First of all, the Carriers have little choice here. Fully functional Reference kits are available in the under $1000 range. For GSM, you can get them for about $200-300. These are the kits that companies who build cell-phones use to jumpstart their designs. So what's a Carrier going to do? Outlaw these? And kill development for cell-phones? I don't think so.
The most they might do is to tighten down on the registration. But that involves overhead and hassle. Unless these kits prove to be an issue, it's not going to happen; at least not with the GSM market. And not worldwide.
You are also wrong about the "time wasters" who supply low volume and low profit phones. What the Carriers want (at least some of them) is to sell the airtime. Some of these Carriers really don't care where it goes, as long as they get paid for it.
There's a whole resale market here which underscores the point. You want to to become your own cell-phone company? You can, if you have the money. And if you don't think *those* resellers are hungry, you're kidding yourself.
I admit that as far as the standard view about "time wasters" goes (for the big companies) you are correct. And it's explicitly been this attitude which has severely hindered innovation in the cell-phone market. There are a plethora of uses for small markets. Some of the hungrier carriers fully realize this, and are supportive of anything which will make them money.
Finally, the lockdown on GSM transceivers is a bit silly. The interface is extremely simple; it's a variation of the old Hayes Modem interface. I kid you not. "ATDT....". There's even an Open Source Project for this. Here's the link:
http://sourceforge.net/projects/libgsmc
Finally, there's even a group dedicated to a fully Open Source phone. Namely, the Silicon Valley Homebrew Mobile Phone Club.
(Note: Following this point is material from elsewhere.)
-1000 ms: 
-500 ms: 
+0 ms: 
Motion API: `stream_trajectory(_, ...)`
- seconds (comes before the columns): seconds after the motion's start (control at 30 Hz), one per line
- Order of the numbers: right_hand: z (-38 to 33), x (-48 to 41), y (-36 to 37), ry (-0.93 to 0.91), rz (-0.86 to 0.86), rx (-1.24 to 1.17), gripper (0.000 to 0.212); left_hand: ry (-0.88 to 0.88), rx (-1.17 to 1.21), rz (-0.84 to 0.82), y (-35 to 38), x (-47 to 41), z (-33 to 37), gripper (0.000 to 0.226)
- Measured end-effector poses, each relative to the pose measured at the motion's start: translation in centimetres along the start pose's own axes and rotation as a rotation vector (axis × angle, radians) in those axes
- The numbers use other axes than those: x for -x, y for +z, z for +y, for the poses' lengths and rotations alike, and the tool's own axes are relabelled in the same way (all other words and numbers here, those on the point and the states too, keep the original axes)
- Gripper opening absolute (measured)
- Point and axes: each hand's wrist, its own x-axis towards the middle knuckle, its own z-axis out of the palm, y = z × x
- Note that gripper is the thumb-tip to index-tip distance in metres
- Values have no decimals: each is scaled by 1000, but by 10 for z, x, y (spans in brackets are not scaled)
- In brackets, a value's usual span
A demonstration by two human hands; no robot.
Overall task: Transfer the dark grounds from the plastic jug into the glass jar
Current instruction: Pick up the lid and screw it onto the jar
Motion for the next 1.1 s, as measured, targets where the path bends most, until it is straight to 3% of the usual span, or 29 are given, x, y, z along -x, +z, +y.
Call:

They are having a meeting tomorrow night in San Francisco. Here's a link to their mailing list archives:
http://telefono.revejo.org/pipermail/svhmpc_telef
o no.revejo.org/Check out the list, and the information on various associated websites. There's really a groundswell building in this area. And those Carriers which close things off are going to miss an opportunity that their competitors are actively interested in.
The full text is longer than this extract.